§ Try it: The material below must be restated exactly, line by line.

§ Data:
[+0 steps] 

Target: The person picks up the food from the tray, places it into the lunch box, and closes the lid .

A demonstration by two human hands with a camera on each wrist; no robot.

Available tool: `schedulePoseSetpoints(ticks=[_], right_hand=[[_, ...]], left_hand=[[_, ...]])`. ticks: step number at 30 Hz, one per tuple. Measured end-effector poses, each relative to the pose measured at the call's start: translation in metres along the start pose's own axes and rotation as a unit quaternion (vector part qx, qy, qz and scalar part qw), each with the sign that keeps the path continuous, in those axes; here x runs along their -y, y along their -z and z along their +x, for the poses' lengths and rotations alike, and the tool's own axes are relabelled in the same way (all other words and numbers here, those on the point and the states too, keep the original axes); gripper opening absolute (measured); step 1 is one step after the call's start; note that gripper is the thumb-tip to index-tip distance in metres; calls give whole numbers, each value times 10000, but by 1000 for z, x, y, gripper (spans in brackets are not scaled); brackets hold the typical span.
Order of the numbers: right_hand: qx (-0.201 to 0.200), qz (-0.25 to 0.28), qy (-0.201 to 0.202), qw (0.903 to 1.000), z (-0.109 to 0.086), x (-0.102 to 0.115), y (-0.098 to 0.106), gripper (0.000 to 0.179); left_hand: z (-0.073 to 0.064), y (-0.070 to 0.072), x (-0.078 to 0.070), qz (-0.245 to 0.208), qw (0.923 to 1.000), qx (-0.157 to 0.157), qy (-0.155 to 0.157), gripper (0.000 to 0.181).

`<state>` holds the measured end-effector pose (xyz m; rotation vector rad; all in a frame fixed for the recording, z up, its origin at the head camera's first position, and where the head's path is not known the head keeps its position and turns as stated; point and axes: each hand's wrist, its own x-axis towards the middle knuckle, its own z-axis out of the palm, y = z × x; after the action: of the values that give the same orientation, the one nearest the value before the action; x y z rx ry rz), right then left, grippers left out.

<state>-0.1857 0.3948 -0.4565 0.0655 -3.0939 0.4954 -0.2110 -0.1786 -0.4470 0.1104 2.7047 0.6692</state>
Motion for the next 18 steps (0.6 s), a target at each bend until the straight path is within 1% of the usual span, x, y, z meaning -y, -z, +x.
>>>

§ Worked solution:
[+0 steps] 

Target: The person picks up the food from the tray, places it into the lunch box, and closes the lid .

A demonstration by two human hands with a camera on each wrist; no robot.

Available tool: `schedulePoseSetpoints(ticks=[_], right_hand=[[_, ...]], left_hand=[[_, ...]])`. ticks: step number at 30 Hz, one per tuple. Measured end-effector poses, each relative to the pose measured at the call's start: translation in metres along the start pose's own axes and rotation as a unit quaternion (vector part qx, qy, qz and scalar part qw), each with the sign that keeps the path continuous, in those axes; here x runs along their -y, y along their -z and z along their +x, for the poses' lengths and rotations alike, and the tool's own axes are relabelled in the same way (all other words and numbers here, those on the point and the states too, keep the original axes); gripper opening absolute (measured); step 1 is one step after the call's start; note that gripper is the thumb-tip to index-tip distance in metres; calls give whole numbers, each value times 10000, but by 1000 for z, x, y, gripper (spans in brackets are not scaled); brackets hold the typical span.
Order of the numbers: right_hand: qx (-0.201 to 0.200), qz (-0.25 to 0.28), qy (-0.201 to 0.202), qw (0.903 to 1.000), z (-0.109 to 0.086), x (-0.102 to 0.115), y (-0.098 to 0.106), gripper (0.000 to 0.179); left_hand: z (-0.073 to 0.064), y (-0.070 to 0.072), x (-0.078 to 0.070), qz (-0.245 to 0.208), qw (0.923 to 1.000), qx (-0.157 to 0.157), qy (-0.155 to 0.157), gripper (0.000 to 0.181).

`<state>` holds the measured end-effector pose (xyz m; rotation vector rad; all in a frame fixed for the recording, z up, its origin at the head camera's first position, and where the head's path is not known the head keeps its position and turns as stated; point and axes: each hand's wrist, its own x-axis towards the middle knuckle, its own z-axis out of the palm, y = z × x; after the action: of the values that give the same orientation, the one nearest the value before the action; x y z rx ry rz), right then left, grippers left out.

<state>-0.1857 0.3948 -0.4565 0.0655 -3.0939 0.4954 -0.2110 -0.1786 -0.4470 0.1104 2.7047 0.6692</state>
Motion for the next 18 steps (0.6 s), a target at each bend until the straight path is within 1% of the usual span, x, y, z meaning -y, -z, +x.
>>>

This exercise requires nothing further.